Summary: The Holy Spirit give us hope in our hopelessness.

Title: Groaning in our Waiting

Text: Romans 8:18-25

Thesis: The Holy Spirit gives us hope in our hopelessness.

Introduction:

I read this week that there is a high end, reservation only and cloth napkins restaurant in Portland, Oregon named “The Groaning Board.” My guess is the food is fabulous so the groaning is likely over the prices on the menu.

I was surprised to discover that there is such a thing as a “groaning toilet.” It the groaning sound caused by the hydraulic properties of water vibrating through the waterline of a building. While we may think there is air in the waterline plumbers know it is caused by a defective diaphragm in the fill-valve or ballcock in the toilet tank. You can figure out which fill-valve is faulty by a process of elimination.

In September of 2013 some Canadians were convinced aliens were making groaning noises in the sky. That theory was pretty much debunked. However there were noises. The Huffington Post cited a University of Saskatchewan physics professor who said the groaning noises in the sky were from the electromagnetic waves emitted from the Northern Lights. I don’t know what that means but it must be…

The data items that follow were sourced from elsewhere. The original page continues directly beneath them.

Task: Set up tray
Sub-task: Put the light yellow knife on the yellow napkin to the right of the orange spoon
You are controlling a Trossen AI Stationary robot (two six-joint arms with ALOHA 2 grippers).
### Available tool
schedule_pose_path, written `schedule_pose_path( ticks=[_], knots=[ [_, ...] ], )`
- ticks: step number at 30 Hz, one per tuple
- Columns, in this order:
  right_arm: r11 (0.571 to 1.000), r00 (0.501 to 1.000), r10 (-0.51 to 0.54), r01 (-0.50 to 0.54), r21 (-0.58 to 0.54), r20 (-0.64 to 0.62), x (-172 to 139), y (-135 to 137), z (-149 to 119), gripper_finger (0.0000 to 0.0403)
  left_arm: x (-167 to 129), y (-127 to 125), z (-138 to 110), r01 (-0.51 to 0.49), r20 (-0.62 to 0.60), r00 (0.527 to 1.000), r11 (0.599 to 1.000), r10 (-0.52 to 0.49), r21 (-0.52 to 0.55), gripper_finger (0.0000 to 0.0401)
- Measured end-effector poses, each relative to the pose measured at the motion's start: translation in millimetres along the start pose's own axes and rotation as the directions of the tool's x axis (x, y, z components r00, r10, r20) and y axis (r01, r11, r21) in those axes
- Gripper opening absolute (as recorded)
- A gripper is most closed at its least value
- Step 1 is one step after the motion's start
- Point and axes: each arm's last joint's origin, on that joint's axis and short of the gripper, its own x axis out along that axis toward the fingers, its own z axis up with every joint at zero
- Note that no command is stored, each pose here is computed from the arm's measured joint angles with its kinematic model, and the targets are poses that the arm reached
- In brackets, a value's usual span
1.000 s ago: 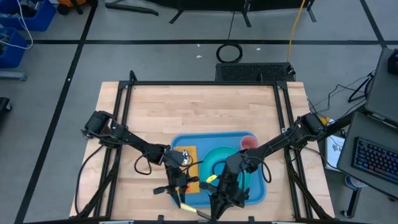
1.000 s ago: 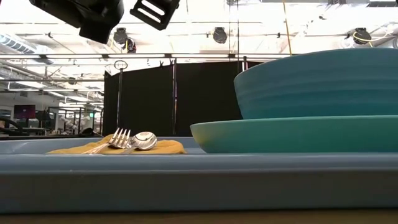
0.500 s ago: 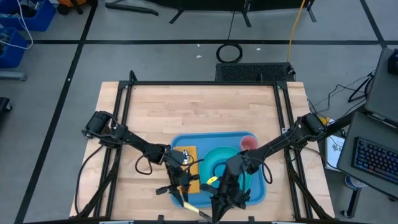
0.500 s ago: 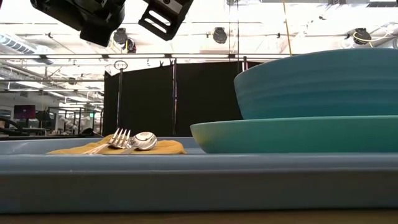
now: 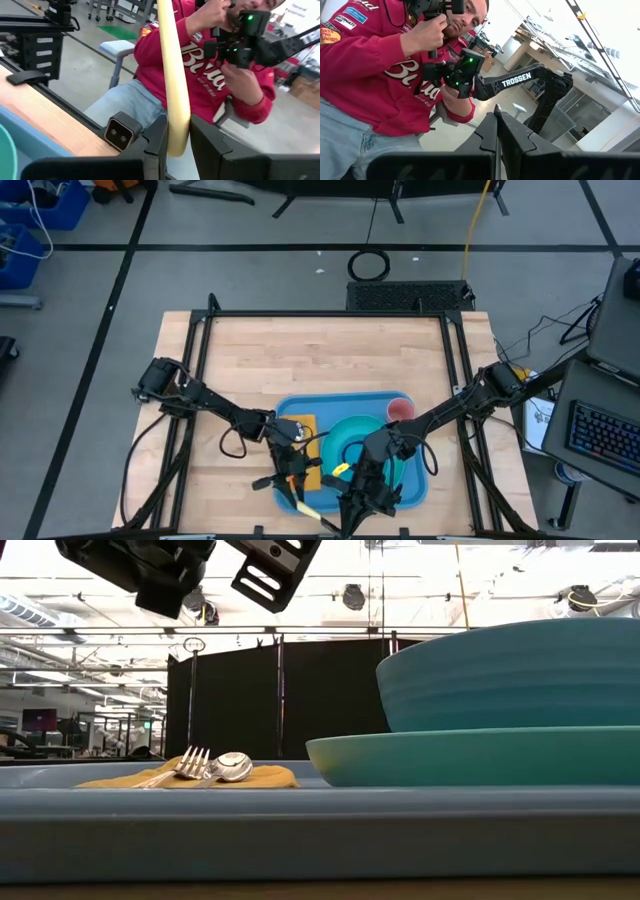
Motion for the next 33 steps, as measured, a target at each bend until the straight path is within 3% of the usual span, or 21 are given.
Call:
schedule_pose_path(
  ticks=[5,21,25,29,33],
  knots=[
    [1.000,1.000,-0.002,0.002,0.001,-0.002,0,0,0,0.0000,-6,4,1,0.005,0.004,1.000,0.999,-0.004,-0.037,0.0073],
    [1.000,1.000,-0.020,0.021,0.009,-0.021,0,0,0,0.0000,-5,4,1,-0.019,0.004,1.000,1.000,0.020,-0.018,0.0084],
    [0.999,0.999,-0.034,0.034,0.017,-0.033,0,-1,-1,0.0001,-5,8,0,-0.109,0.010,0.994,0.993,0.110,-0.044,0.0130],
    [0.999,0.999,-0.030,0.031,0.024,-0.042,-1,-1,-2,0.0001,-4,10,-6,-0.247,-0.025,0.969,0.964,0.246,-0.094,0.0202],
    [0.999,0.998,-0.041,0.042,0.014,-0.044,-1,-1,-2,0.0001,-4,12,-11,-0.313,-0.064,0.950,0.941,0.307,-0.130,0.0271]
  ],
)
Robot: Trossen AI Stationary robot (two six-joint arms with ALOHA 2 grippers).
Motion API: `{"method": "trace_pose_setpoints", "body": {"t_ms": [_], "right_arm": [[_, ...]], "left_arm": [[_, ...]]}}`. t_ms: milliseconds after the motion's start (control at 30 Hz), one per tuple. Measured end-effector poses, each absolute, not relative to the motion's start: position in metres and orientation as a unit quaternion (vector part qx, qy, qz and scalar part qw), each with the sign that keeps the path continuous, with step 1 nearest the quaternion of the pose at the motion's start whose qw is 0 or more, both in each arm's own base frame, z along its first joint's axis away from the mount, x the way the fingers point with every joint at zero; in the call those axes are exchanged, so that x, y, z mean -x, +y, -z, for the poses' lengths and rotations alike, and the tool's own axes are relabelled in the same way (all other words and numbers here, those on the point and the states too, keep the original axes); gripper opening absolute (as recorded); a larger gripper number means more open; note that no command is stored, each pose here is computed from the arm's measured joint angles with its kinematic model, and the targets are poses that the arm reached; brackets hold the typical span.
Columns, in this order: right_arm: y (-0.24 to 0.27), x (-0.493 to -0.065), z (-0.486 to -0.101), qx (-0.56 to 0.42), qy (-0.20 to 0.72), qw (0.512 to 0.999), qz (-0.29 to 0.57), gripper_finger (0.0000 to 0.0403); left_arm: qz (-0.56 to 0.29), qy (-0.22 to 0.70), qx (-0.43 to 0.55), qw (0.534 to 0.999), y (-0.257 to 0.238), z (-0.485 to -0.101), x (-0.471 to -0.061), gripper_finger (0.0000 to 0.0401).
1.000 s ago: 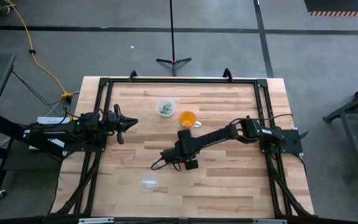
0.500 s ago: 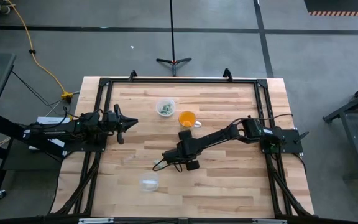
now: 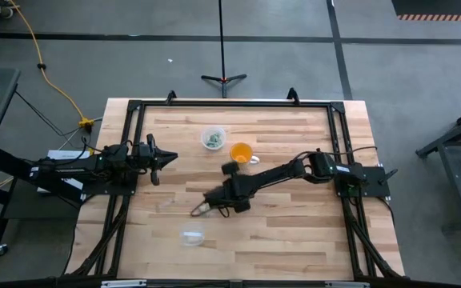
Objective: Pick and place items into bin
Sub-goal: Put the light green stevia packet into the top transparent bin, then put the light green stevia packet into the bottom transparent bin
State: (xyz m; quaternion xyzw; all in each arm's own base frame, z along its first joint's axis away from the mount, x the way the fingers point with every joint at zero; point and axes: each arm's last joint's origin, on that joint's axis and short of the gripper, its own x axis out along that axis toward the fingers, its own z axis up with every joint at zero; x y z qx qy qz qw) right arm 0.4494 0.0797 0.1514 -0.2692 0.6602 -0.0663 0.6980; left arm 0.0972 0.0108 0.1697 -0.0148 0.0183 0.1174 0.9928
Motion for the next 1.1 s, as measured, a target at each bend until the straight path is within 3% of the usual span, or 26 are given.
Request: {"method": "trace_pose_setpoints", "body": {"t_ms": [300,533,600,800,1100], "right_arm": [[0.038,-0.486,-0.223,0.307,0.554,0.761,0.141,0.0010],[-0.028,-0.501,-0.237,0.245,0.520,0.815,0.072,0.0007],[-0.049,-0.499,-0.235,0.206,0.526,0.823,0.046,0.0018],[-0.099,-0.491,-0.235,0.147,0.532,0.828,0.101,0.0063],[-0.104,-0.488,-0.240,0.058,0.518,0.849,0.088,0.0151]], "left_arm": [[-0.118,0.018,0.015,0.993,0.011,-0.170,-0.097,0.0067],[-0.117,0.019,0.015,0.993,0.011,-0.170,-0.097,0.0067],[-0.117,0.018,0.015,0.993,0.011,-0.170,-0.097,0.0067],[-0.117,0.018,0.015,0.993,0.011,-0.170,-0.097,0.0067],[-0.118,0.019,0.015,0.993,0.011,-0.170,-0.097,0.0067]]}}
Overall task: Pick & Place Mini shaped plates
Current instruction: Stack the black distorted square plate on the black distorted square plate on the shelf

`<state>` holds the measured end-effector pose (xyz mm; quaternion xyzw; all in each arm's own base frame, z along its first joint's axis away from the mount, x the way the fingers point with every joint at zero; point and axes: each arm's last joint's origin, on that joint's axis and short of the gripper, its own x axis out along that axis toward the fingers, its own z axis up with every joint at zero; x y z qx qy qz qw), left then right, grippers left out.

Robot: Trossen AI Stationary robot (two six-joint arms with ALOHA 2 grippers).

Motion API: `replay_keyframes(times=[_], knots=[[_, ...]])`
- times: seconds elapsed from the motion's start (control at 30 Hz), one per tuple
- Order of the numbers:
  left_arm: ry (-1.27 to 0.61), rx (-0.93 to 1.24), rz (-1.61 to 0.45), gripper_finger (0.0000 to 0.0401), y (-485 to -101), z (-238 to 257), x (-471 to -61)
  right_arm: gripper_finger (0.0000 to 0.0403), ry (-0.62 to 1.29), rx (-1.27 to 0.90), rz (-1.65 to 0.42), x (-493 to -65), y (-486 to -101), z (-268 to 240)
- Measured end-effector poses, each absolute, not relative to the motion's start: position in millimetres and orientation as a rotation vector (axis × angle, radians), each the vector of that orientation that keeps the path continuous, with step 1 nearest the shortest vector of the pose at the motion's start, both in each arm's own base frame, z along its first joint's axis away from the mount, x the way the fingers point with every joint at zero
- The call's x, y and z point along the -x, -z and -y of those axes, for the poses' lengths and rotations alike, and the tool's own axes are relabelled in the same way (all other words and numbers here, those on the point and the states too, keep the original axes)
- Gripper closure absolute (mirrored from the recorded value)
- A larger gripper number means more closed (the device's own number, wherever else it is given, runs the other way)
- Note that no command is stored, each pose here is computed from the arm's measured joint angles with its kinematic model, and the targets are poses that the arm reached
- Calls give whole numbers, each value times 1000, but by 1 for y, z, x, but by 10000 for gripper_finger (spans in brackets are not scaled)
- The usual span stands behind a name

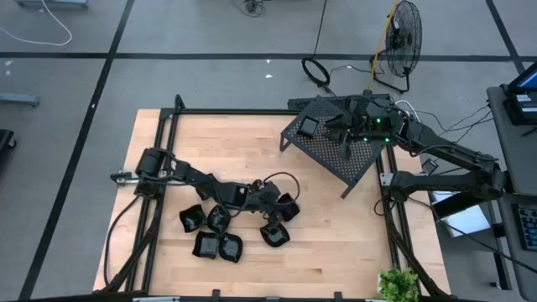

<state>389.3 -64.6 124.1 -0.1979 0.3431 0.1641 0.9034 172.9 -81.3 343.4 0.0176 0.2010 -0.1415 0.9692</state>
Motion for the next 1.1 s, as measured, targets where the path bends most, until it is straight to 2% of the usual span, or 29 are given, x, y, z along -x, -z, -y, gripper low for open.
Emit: replay_keyframes(times=[0.17, 0.3, 0.47, 0.67, 0.83, 1.1], knots=[[-353, 414, -709, 191, -125, 59, -391, 262, 285, -36, -411, -173, -343, 81], [-344, 408, -711, 220, -125, 59, -391, 261, 285, -36, -411, -173, -343, 81], [-325, 386, -735, 287, -123, 59, -390, 261, 285, -35, -412, -173, -343, 81], [-296, 338, -742, 388, -126, 59, -389, 261, 282, -37, -408, -174, -338, 82], [-316, 230, -781, 396, -153, 60, -375, 261, 276, -33, -399, -178, -323, 83], [-602, -41, -674, 397, -242, 72, -340, 261, 118, 19, -331, -193, -321, 53]])
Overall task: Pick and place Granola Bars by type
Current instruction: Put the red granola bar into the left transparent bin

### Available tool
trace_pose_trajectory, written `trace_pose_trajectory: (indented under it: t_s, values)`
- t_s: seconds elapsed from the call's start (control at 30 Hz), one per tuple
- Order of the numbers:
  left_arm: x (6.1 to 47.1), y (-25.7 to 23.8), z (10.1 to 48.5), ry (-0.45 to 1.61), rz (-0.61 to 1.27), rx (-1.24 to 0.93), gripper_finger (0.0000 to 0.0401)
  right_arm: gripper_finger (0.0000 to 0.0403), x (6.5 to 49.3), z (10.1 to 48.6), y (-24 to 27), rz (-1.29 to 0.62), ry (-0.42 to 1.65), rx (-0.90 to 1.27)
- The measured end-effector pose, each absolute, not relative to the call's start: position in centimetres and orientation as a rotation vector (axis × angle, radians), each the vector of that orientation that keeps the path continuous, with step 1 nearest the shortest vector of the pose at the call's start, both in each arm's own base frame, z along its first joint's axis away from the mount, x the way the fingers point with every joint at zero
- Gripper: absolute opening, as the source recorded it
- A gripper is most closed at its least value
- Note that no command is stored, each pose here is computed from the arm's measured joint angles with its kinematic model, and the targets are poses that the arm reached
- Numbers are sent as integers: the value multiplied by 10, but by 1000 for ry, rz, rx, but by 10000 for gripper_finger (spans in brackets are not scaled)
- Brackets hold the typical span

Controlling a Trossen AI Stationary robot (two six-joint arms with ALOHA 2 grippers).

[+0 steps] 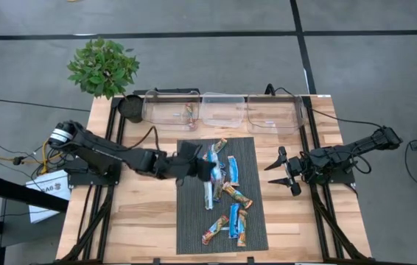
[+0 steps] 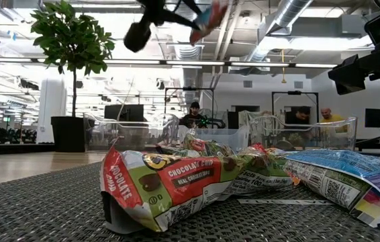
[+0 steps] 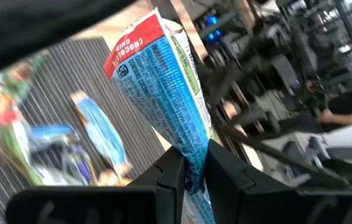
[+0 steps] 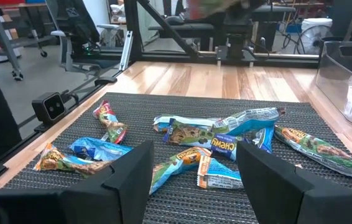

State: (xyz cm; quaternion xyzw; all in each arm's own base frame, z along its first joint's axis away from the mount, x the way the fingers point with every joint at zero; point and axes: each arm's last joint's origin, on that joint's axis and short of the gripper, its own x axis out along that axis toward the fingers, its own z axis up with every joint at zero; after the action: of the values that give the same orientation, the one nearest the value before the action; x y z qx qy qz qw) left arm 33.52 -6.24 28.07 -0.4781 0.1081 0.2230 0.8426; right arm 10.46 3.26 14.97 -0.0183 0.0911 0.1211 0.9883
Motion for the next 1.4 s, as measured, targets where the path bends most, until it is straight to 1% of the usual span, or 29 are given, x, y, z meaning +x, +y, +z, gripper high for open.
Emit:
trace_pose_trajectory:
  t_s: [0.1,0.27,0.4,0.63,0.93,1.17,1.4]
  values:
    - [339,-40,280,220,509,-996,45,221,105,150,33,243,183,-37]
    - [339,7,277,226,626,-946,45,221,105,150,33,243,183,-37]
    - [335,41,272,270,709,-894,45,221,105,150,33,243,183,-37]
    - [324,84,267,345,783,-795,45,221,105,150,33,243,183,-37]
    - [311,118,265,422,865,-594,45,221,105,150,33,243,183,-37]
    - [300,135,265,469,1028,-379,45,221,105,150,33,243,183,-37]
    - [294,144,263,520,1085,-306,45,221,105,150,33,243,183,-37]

Groaning. We understand groaning as to make a deep sound because of pain or some strong emotion as in grief or disappointment or to make a low sound associated with extended suffering, sorrow and toil. (Groaning is more than expressing annoyance or unhappiness. It is more than murmuring and complaining.)

Groaning is unintelligible. It’s a sound that expresses what is inexpressible. Groaning expresses feelings that cannot be fully expressed with words. Heartbrokenness. Grief. Despair. Physical, emotional and spiritual exhaustion. Shame… we groan when we are in the depths hopelessness and helplessness and utterly at a loss as to what to say or do.

It is those experiences of hopelessness that the Holy Spirit of God comes to us.

I. The Holy Spirit gives us hope in our waiting, Romans 8:18-25

What we suffer now is nothing compared to the glory he will reveal to us later. For all creation is waiting eagerly for that future day when God will reveal who his children really are. Romans 8:18-19

The thought here is that we are here and now, so to speak, but we are looking forward to there and then. The in between time is called “waiting.”

I don’t know that any one gets a big kick out of waiting. Sometimes waiting is a really long time.

On Friday the BBC reported a Canadian, Edgar Nernberg, found five fish fossils while digging a basement for a new house. He is a (New Earth) creationist (and remains so) but he knew he had found something extraordinary and contacted a paleontologist.

The (Old Earth) paleontologist said the fossils were found in sandstone from the Paskapoo Formation which is a Paleocene Age sedimentary rock which preserved evidence of life at that time immediately following the mass extinction of life at the end of the Cretaceous Period which wiped out 3/4th of the species on earth, including the dinosaurs, 60 million years ago.

Here’s my point. Five fish died 60 million years ago. Those 5 fish waited 60 million years for Mr. Nernberg to excavate them with a backhoe. For the first time in 60 million years those fish were once again in the light of day. 60 million years is a long time to be trapped in a sedimentary rock.

That kind of elapsed time puts the frustration of sitting in a doctor’s office waiting room or sitting in traffic in the poor person’s lane on 36 while the rich guys blow by in the express lane in perspective.

Our text today speaks more to waiting in sedimentary rock than to waiting in traffic. And specifically to how creation and mankind waits for what is yet to come… our hope.

A. Our Present Hopelessness, 8:18-23a

We know that all creation has been groaning as in the pains of child birth right up to the present time. And we believers also groan even though we have the Holy Spirit in us as a foretaste of future glory. Romans 8:22-23

In Genesis we read of how one of the consequences of Adam’s fall was that the ground would be cursed. We don’t really get that beyond the fact that people would have to scratch a living from the soil and do battle with thorns and thistles in order to get food to eat before we would eventually return to the ground from which we were made, i.e., “dust to dust ashes to ashes…”

For Adam and Eve and for us the idyllic life in the Garden of Eden was no more and will never be until Jesus comes again.

Meanwhile we work really hard at taming the land.

Reminds me of the preacher who stopped to chat with a farmer in his parish. The pastor complimented the farmer on the beautiful farmstead… white house. Red barn and outbuildings. White picket fence around a manicured lawn. There was a grain elevator and a row of galvanized steel grain bins. The cattle in the feedlot were fat. And the corn and soybean fields were lush and green with promise.

Feeling all pastoral he said to the farmer, “The Lord has given you a mighty fine farm hasn’t he?” The farmer replied, “Yes it is a mighty fine farm but you should have seen it when the Lord had it.”

Despite our best efforts at reclaiming the earth… the earth is groaning.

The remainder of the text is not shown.